BlackRock (BLK) is scheduled to report Q2 2025 earnings on July 15, with analysts forecasting EPS of $10.70 (+3.3% YoY) and revenues of $5.35 billion (+11.3% YoY). The consensus EPS estimate has recently seen a 1.27% upward revision. Given BlackRock's Zacks Rank #2 and a positive Earnings ESP of +2.27%, coupled with a four-quarter streak of earnings beats, the company is strongly positioned to surpass consensus EPS expectations, a factor that could positively impact its stock performance.

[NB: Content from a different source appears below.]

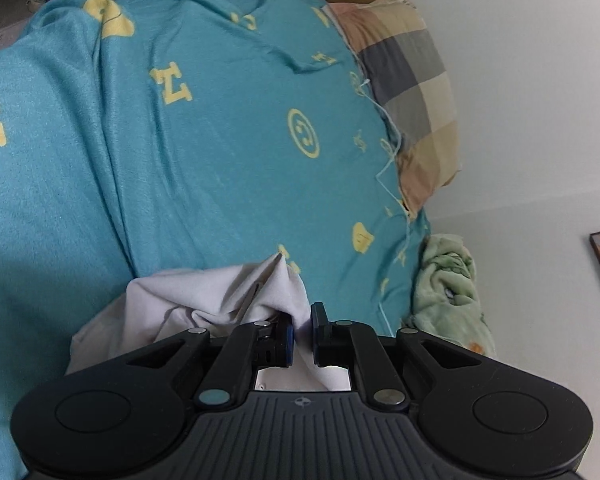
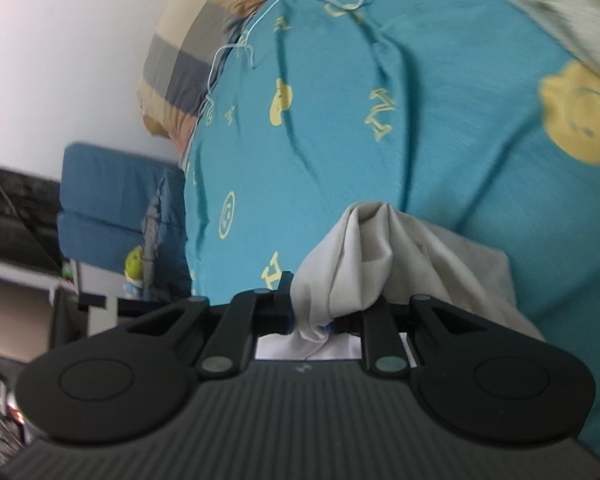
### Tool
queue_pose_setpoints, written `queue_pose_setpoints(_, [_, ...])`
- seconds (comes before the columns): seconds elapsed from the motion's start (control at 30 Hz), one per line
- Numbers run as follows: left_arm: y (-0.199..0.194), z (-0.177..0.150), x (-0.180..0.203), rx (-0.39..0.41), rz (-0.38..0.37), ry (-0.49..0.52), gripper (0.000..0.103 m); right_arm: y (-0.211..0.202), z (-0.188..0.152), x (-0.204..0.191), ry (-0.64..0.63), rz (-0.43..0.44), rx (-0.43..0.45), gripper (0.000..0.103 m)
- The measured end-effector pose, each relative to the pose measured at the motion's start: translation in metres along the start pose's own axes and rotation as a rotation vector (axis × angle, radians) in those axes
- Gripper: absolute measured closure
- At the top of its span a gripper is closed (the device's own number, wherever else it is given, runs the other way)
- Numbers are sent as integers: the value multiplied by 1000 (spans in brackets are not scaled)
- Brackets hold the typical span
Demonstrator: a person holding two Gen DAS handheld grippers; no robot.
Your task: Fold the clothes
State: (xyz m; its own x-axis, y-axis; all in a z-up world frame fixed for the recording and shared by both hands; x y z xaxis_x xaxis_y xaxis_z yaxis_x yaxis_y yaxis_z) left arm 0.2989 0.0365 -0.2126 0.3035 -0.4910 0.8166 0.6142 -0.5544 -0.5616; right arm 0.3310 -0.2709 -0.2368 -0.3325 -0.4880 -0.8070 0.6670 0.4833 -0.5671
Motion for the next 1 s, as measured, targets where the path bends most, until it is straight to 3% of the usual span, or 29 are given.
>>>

BlackRock (BLK) is positioned for a probable earnings beat in its upcoming Q2 2025 report on July 15, based on several leading indicators. Wall Street consensus projects strong top-line growth, with revenues expected to increase 11.3% year-over-year to $5.35 billion, while earnings are forecasted to grow a more modest 3.3% to $10.70 per share. Analyst sentiment has trended positively, evidenced by a 1.27% upward revision in the consensus EPS estimate over the past 30 days. This bullish sentiment is further quantified by a positive Zacks Earnings ESP of +2.27%, which suggests that the most recent analyst estimates are higher than the consensus. The combination of this positive ESP and a Zacks Rank of #2 (Buy) historically indicates a nearly 70% probability of an earnings surprise. This outlook is reinforced by the company's consistent performance, having surpassed consensus EPS estimates in each of the last four quarters, including a significant 10.24% beat in the prior quarter.
AI-powered research, real-time alerts, and portfolio analytics for institutional investors.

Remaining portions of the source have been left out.